Participants walked on a 1.2 m wide motorized treadmill in a Motek M-Gait virtual reality system (https://www.motekmedical.com/). They walked on each of two 0.45 m wide virtual paths: Straight (STR) and Winding (HIF). The pseudo-randomly oscillating path was created from a sum of three sin waves with incommensurate frequencies:
z(x)= 0.22 sin(A·0.46875x) + 0.05 sin(A·0.625x) + 0.03 sin(A·0.9375x)

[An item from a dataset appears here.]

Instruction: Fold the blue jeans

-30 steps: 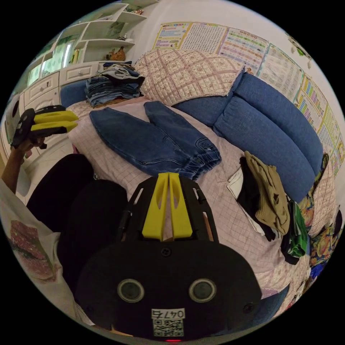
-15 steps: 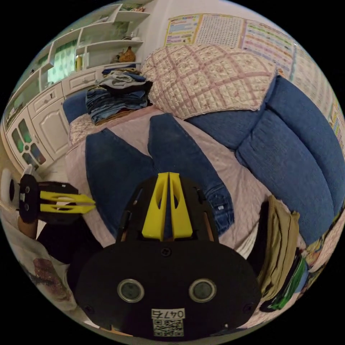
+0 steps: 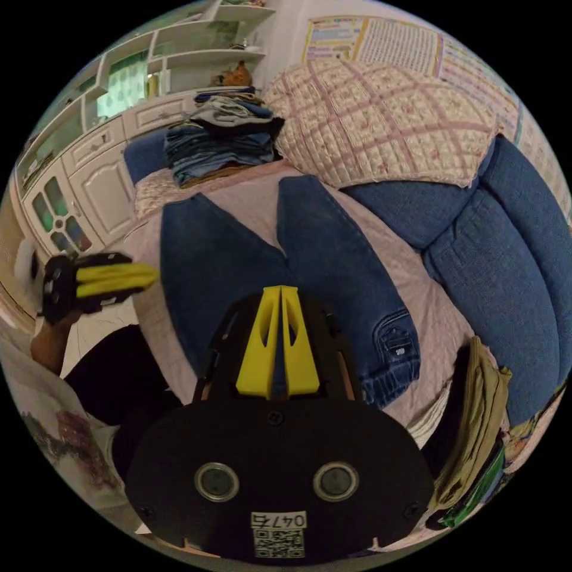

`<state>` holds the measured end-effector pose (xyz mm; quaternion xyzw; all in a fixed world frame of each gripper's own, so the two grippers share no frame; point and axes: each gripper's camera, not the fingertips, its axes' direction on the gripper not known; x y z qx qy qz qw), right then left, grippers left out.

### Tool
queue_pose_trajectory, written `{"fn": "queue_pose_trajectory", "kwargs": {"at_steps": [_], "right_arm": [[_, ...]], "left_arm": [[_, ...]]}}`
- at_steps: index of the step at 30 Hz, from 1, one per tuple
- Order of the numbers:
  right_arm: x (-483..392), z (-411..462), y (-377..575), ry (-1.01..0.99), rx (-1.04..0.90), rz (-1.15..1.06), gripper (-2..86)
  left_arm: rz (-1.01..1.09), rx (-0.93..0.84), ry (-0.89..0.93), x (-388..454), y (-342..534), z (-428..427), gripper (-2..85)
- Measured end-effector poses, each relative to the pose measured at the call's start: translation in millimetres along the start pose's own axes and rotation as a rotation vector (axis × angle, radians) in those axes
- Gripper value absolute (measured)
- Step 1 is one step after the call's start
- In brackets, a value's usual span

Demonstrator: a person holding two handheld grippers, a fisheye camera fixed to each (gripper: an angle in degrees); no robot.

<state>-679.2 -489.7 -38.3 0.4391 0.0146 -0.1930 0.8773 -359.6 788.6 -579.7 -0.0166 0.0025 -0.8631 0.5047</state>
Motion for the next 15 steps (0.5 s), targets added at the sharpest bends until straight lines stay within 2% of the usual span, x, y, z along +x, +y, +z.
{"fn": "queue_pose_trajectory", "kwargs": {"at_steps": [5, 8, 15], "right_arm": [[-60, -38, 105, 0.057, 0.073, 0.090, -0.3], [-79, -51, 149, 0.016, 0.065, 0.130, 0.3], [-106, -95, 204, 0.053, 0.105, 0.154, 1.6]], "left_arm": [[-0.341, -0.051, 0.033, -75, -34, -12, 7.7], [-0.399, -0.083, 0.000, -96, -50, -22, 10.9], [-0.389, -0.022, -0.019, -116, -107, -56, 10.4]]}}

where z is the lateral position (in meters) of the path center, A is a frequency scaling factor, and x is forward treadmill distance (in meters) starting at -0.55 m due to the projection of the path relative to the origin of the treadmill. Path Frequency Scaling Factors were A = 0 for straight (STR) paths,and A = 4 for the winding (HIF) path.
Each path shape was presented in two color contrasts: High-Contrast and Low-Contrast, and each combination of path shape and color contrast was presented within each of two virtual environments: Rich Forest and Sparse Plain. The Rich Forest environment featured dense foliage, while the Sparse Plain environment depicted an open, grassy plain.
Therefore, each participant walked a total of eight experimental conditions: 2 path shapes x 2 path contrasts x 2 environments. For each condition, participants completed two 3-min experimental trials.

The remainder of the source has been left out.